What this task involves
Within these entries, which lines include the string "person"? Copy each one.

++++

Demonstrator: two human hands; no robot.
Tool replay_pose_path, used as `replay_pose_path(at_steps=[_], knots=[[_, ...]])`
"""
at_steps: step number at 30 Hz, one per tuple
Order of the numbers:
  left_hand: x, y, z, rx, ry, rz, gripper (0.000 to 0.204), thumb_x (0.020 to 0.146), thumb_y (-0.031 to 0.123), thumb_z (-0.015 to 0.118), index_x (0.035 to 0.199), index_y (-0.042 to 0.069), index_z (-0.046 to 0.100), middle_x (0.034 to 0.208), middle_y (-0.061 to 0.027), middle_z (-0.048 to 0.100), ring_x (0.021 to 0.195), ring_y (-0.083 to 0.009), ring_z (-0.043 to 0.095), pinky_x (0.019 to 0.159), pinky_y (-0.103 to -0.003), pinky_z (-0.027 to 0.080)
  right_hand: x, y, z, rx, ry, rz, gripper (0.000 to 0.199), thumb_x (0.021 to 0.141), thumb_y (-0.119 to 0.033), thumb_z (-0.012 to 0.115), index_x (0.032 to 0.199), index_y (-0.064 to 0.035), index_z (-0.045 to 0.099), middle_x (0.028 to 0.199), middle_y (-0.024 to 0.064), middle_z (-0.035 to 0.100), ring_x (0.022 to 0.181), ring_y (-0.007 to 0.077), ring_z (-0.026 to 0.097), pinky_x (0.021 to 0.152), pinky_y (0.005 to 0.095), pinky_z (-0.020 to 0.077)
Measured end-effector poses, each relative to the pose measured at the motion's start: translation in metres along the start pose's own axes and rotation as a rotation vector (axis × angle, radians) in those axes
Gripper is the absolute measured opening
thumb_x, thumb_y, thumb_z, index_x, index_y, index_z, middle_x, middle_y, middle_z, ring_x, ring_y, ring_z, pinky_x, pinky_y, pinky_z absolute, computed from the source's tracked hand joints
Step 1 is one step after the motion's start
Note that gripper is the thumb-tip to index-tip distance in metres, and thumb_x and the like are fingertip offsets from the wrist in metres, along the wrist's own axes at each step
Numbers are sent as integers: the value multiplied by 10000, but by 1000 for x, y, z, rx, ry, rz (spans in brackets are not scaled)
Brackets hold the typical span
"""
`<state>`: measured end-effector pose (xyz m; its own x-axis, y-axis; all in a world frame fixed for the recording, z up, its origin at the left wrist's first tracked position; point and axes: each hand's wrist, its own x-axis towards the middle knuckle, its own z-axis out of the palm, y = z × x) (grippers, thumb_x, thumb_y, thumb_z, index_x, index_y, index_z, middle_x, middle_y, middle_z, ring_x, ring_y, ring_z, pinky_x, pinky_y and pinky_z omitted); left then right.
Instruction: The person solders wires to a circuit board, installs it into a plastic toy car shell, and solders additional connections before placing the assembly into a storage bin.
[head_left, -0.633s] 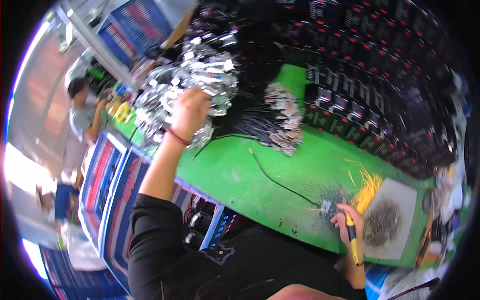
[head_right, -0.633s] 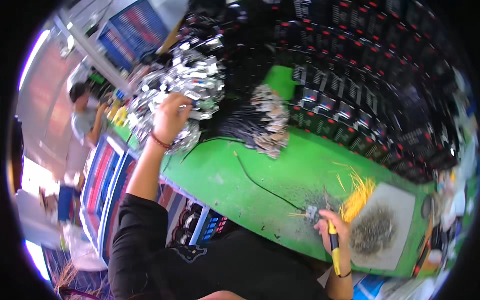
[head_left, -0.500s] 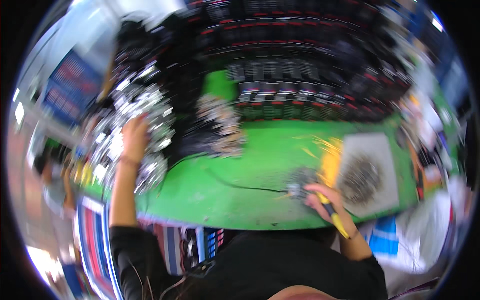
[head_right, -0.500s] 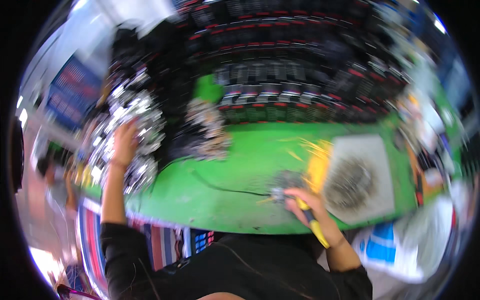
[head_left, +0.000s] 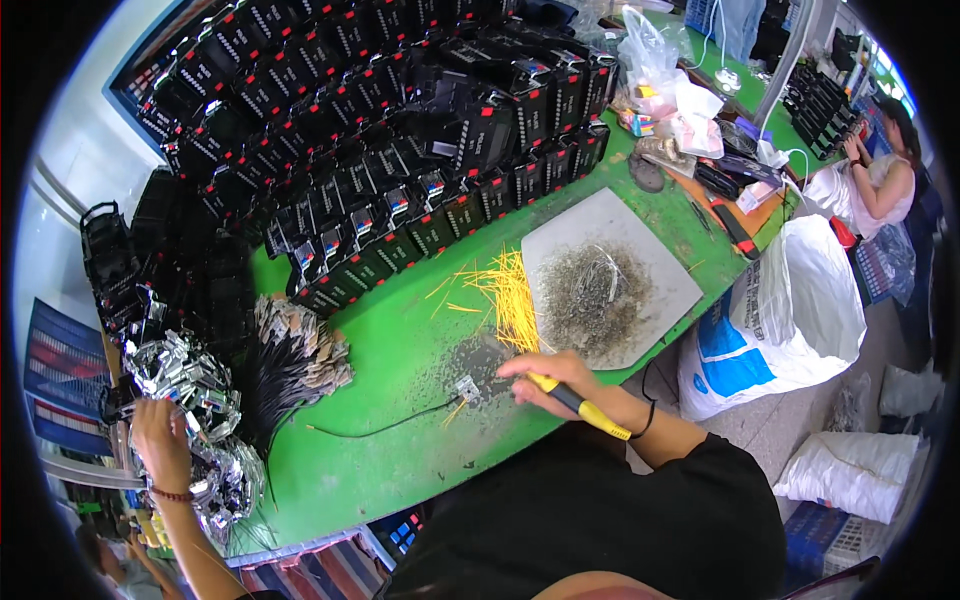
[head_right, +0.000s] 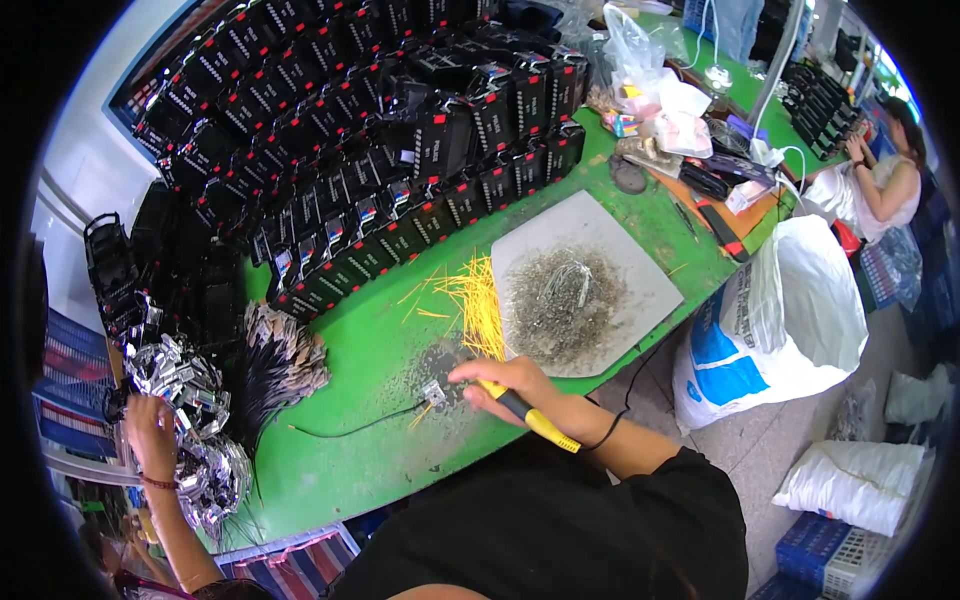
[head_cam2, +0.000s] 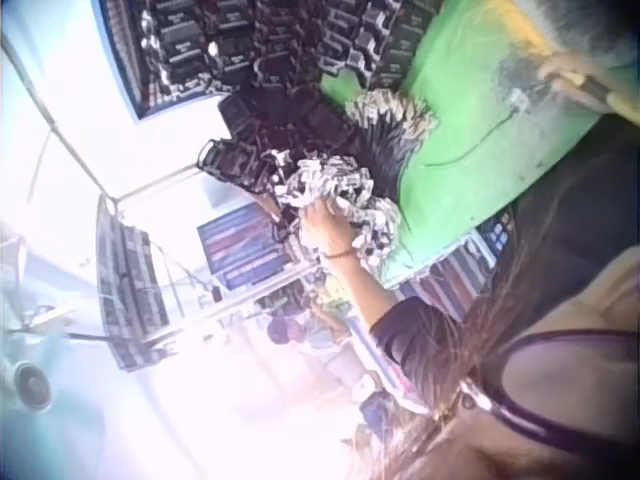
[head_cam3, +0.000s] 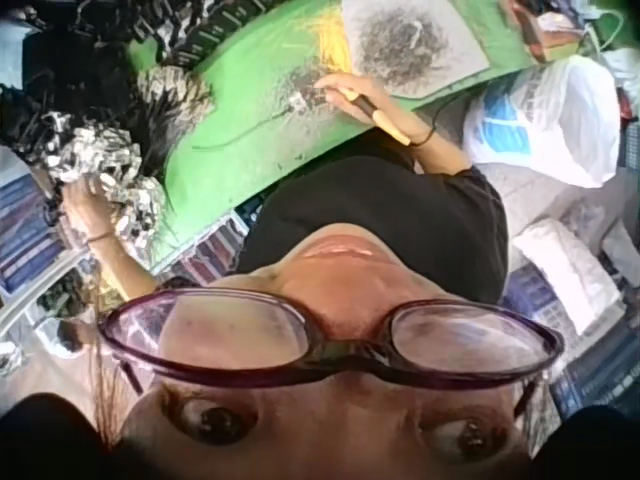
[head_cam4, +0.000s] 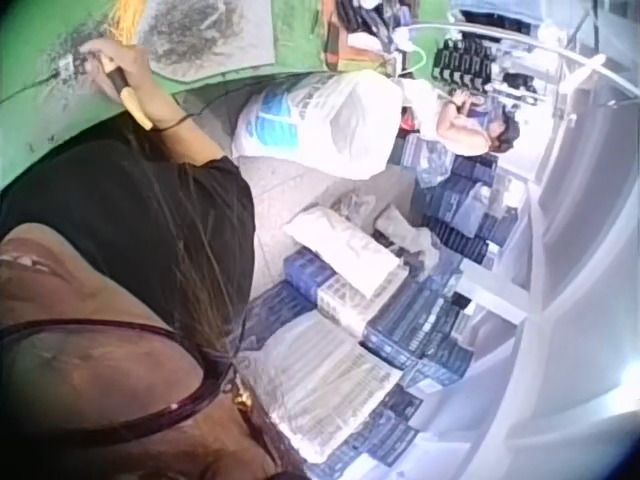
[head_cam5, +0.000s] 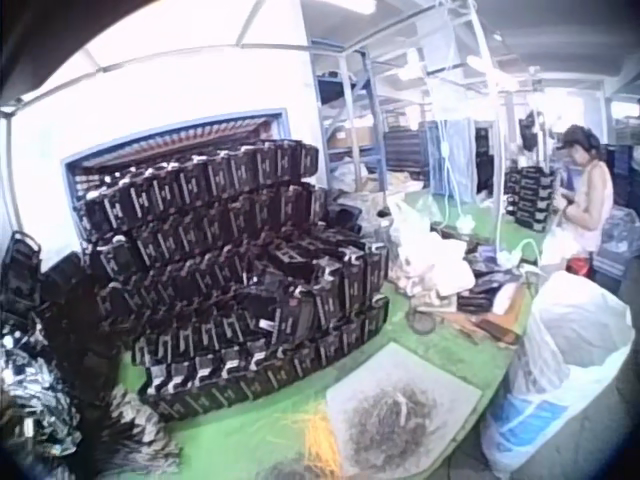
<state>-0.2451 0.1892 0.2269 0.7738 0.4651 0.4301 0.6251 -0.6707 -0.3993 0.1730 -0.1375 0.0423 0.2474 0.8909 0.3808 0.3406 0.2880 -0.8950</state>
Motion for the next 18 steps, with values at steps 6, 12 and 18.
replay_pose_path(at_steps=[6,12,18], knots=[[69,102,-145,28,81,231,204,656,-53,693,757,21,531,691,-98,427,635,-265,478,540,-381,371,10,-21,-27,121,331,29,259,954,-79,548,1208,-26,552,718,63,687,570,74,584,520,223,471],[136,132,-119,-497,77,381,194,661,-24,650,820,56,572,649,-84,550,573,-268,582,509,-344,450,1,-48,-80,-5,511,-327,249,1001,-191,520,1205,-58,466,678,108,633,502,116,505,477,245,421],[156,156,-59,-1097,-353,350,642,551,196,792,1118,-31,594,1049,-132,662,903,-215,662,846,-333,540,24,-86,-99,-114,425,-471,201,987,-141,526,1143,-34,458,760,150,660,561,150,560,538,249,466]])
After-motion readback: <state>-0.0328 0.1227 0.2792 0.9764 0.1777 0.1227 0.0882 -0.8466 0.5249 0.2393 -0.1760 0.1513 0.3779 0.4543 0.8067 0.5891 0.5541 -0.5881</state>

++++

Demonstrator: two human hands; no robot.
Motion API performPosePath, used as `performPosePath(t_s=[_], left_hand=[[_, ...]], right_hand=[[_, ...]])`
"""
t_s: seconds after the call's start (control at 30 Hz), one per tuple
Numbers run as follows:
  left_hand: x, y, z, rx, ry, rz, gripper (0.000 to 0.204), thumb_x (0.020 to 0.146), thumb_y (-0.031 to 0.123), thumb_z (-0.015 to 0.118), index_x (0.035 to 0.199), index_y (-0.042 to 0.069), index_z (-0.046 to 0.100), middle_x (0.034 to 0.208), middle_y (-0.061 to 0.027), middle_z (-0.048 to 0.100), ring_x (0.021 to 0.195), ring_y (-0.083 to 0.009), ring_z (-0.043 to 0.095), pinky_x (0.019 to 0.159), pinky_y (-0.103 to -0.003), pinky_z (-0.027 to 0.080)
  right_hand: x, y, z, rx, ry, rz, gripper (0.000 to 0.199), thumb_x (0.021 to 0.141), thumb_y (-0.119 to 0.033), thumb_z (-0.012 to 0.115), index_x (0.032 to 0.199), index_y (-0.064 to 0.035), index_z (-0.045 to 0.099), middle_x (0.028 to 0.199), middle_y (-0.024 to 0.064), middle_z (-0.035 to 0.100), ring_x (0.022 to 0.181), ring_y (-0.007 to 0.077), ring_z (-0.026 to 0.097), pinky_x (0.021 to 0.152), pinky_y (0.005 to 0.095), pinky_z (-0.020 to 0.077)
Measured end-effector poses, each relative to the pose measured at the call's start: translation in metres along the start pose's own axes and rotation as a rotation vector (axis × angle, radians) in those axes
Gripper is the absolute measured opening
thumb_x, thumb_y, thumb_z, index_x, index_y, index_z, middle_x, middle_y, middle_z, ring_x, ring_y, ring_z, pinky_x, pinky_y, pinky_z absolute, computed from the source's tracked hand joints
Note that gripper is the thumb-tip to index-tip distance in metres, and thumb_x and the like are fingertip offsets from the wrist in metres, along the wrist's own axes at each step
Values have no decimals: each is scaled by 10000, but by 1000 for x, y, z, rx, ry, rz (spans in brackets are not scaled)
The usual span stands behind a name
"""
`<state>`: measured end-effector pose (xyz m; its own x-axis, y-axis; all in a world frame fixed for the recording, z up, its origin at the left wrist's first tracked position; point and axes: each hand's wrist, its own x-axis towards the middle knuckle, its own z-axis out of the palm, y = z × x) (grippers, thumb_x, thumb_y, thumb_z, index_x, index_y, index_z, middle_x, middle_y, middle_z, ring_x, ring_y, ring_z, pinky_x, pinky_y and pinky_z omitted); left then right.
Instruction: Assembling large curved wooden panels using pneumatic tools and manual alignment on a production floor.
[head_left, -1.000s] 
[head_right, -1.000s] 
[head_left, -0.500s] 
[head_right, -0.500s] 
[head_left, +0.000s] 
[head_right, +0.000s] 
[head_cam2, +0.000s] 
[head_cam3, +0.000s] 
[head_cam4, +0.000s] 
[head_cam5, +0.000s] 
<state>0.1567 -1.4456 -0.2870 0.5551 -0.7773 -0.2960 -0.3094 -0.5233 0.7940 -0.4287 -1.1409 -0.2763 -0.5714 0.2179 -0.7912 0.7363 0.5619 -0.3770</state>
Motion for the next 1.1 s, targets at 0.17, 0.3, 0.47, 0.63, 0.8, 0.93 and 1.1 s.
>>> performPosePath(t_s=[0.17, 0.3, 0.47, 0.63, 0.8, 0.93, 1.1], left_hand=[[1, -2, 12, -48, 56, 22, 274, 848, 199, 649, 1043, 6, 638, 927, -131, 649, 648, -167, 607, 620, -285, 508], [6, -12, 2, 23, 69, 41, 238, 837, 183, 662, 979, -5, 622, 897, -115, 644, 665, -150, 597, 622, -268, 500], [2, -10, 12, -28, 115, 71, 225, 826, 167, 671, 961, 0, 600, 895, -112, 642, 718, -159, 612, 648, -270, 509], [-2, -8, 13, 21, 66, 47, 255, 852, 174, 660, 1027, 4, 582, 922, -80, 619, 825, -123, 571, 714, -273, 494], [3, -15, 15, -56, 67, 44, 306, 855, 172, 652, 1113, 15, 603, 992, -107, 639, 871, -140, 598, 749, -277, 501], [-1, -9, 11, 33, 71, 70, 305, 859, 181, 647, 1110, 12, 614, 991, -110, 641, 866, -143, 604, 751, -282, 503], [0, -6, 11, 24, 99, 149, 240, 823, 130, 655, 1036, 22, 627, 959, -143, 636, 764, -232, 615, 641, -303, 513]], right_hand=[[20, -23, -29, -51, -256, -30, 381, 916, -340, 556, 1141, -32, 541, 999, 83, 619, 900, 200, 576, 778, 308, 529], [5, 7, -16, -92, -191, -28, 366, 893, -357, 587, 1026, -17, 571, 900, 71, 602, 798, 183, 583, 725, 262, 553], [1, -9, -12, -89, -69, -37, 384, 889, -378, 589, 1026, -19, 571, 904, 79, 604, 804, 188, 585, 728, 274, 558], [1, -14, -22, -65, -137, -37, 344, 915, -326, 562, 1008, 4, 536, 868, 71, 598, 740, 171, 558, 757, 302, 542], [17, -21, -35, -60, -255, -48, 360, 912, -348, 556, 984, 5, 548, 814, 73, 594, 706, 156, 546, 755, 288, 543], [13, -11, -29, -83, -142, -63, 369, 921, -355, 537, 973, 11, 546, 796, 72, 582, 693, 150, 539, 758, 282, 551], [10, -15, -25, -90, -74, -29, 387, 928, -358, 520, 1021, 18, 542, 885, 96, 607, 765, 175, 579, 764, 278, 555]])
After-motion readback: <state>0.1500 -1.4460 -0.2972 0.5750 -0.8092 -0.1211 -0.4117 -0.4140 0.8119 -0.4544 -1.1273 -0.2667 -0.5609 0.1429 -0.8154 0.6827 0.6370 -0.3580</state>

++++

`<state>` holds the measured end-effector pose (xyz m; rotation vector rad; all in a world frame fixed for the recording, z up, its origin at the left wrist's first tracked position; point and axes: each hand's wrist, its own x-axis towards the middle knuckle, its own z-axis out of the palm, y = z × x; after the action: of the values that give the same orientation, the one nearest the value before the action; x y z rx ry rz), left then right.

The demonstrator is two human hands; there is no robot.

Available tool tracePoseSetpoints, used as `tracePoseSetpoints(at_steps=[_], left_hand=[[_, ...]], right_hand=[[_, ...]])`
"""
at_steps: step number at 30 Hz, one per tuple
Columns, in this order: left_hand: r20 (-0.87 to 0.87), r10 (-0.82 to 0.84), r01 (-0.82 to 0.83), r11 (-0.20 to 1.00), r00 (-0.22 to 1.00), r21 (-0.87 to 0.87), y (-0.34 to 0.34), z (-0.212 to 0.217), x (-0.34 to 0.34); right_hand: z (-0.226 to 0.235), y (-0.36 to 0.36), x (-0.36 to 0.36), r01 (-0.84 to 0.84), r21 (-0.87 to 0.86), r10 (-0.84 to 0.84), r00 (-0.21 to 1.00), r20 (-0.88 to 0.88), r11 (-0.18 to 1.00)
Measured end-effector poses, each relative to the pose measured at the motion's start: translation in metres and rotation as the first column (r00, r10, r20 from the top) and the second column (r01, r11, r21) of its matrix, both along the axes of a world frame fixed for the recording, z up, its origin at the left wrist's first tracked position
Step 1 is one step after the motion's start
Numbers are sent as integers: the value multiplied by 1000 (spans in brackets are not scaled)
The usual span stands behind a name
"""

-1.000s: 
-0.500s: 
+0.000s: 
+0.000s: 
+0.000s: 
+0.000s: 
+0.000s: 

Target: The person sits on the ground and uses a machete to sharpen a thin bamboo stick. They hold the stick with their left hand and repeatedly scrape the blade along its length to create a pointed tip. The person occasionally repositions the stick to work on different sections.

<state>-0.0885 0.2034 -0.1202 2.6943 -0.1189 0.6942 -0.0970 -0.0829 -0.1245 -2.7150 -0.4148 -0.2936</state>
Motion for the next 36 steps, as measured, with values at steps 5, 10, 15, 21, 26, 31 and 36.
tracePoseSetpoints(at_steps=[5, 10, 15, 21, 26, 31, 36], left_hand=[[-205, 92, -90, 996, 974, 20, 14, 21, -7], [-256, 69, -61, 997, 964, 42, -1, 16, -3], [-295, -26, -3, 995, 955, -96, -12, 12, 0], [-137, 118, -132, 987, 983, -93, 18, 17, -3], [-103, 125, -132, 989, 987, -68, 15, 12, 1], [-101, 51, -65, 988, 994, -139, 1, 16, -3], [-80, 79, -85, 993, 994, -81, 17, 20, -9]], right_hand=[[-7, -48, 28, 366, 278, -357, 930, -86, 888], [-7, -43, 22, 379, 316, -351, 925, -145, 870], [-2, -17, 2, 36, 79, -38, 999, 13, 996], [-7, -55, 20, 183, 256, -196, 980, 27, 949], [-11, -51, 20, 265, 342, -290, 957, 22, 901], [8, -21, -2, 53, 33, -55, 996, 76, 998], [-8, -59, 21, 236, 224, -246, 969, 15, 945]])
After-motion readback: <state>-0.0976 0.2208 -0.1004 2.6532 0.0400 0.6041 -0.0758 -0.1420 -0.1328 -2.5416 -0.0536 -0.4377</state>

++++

Your solution
Instruction: The person solders wires to a circuit board, installs it into a plastic toy car shell, and solders additional connections before placing the assembly into a storage bin.
Target: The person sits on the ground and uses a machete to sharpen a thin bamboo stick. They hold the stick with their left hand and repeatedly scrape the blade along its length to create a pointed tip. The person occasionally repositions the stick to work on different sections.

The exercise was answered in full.